— WORK REQUIRED —
A verbatim transcript of the data that follows, free of images, is the expected result.
- - -
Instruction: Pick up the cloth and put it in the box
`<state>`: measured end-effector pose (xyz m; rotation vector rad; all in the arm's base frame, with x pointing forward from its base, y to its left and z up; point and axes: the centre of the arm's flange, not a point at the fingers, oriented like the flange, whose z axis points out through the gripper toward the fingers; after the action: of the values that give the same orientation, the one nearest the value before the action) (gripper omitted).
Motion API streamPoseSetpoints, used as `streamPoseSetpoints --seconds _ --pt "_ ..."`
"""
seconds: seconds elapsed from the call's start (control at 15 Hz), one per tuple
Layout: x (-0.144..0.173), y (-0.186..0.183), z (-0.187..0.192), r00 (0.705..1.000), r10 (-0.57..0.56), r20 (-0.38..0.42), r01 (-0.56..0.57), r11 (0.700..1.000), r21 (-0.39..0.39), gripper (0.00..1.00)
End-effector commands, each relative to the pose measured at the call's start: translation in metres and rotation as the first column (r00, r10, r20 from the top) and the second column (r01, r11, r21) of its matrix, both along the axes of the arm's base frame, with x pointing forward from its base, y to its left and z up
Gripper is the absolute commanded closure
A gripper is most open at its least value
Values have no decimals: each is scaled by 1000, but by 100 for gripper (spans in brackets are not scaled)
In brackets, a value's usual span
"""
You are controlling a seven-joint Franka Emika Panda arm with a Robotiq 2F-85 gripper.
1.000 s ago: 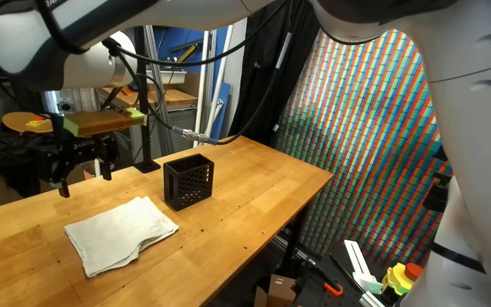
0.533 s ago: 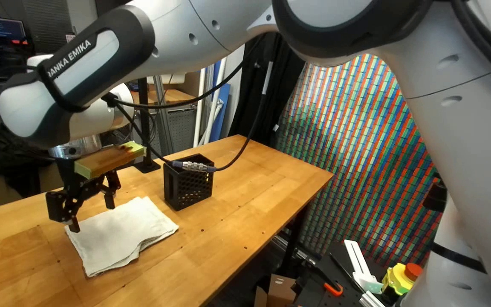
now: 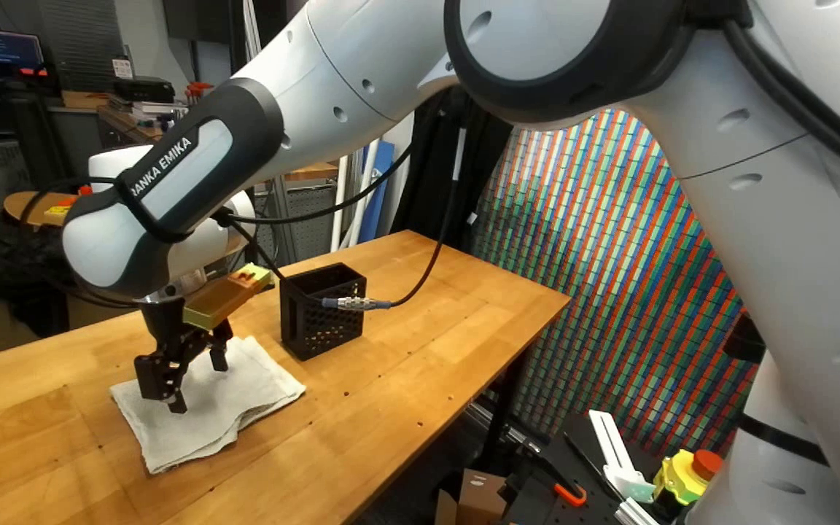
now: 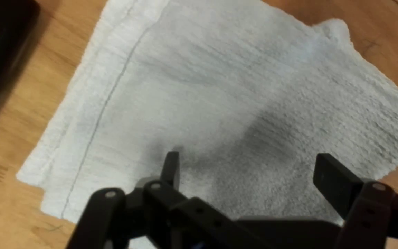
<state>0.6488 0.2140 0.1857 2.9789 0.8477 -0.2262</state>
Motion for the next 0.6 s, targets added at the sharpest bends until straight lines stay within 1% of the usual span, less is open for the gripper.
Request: streamPoseSetpoints --seconds 0.0,0.2,0.53 --pt "-9 -26 -11 998 59 12 -59 998 -9 0" --pt "-13 -36 -26 996 83 -15 -83 996 -13 0" --pt "-14 -22 -29 995 92 -27 -91 996 26 0"
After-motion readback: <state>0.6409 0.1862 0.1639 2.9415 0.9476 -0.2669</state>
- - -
— OUTPUT —
Instruction: Pick up the cloth and put it in the box
`<state>`: measured end-effector pose (xyz m; rotation vector rad; all in the arm's base frame, with x pointing forward from its base, y to its left and z up; point and axes: the centre of the arm's flange, not a point at the fingers, oriented like the flange, whose z axis points out through the gripper toward the fingers; after the action: of the values that give the same orientation, the one nearest the value before the action) (gripper omitted).
Motion API streamPoseSetpoints, used as `streamPoseSetpoints --seconds _ --pt "_ ..."`
"""
seconds: seconds elapsed from the call's start (control at 15 Hz), one per tuple
Layout: x (-0.144..0.173), y (-0.186..0.183), z (-0.187..0.192), r00 (0.705..1.000), r10 (-0.57..0.56), r20 (-0.38..0.42), r01 (-0.56..0.57), r11 (0.700..1.000), r21 (-0.39..0.39), gripper (0.00..1.00)
End-effector commands, each relative to the pose measured at the call's start: translation in metres and rotation as the first column (r00, r10, r20 from the top) and the second column (r01, r11, r21) of its matrix, both along the axes of the arm's base frame, with x pointing forward from its base, y to its left and z up
Gripper is the absolute commanded closure
A gripper is most open at its least value
Values have no decimals: each is scaled by 1000, but by 100 for gripper (spans in brackets are not scaled)
In brackets, a value's usual span
"""
You are controlling a seven-joint Franka Emika Panda arm with a Robotiq 2F-85 gripper.
1.000 s ago: 
0.533 s ago: 
now: 
now: 
<state>0.6488 0.2140 0.1857 2.9789 0.8477 -0.2262</state>
Motion for the next 0.6 s, targets added at the sharpest bends until straight lines stay within 1% of the usual span, less is open for the gripper.
Request: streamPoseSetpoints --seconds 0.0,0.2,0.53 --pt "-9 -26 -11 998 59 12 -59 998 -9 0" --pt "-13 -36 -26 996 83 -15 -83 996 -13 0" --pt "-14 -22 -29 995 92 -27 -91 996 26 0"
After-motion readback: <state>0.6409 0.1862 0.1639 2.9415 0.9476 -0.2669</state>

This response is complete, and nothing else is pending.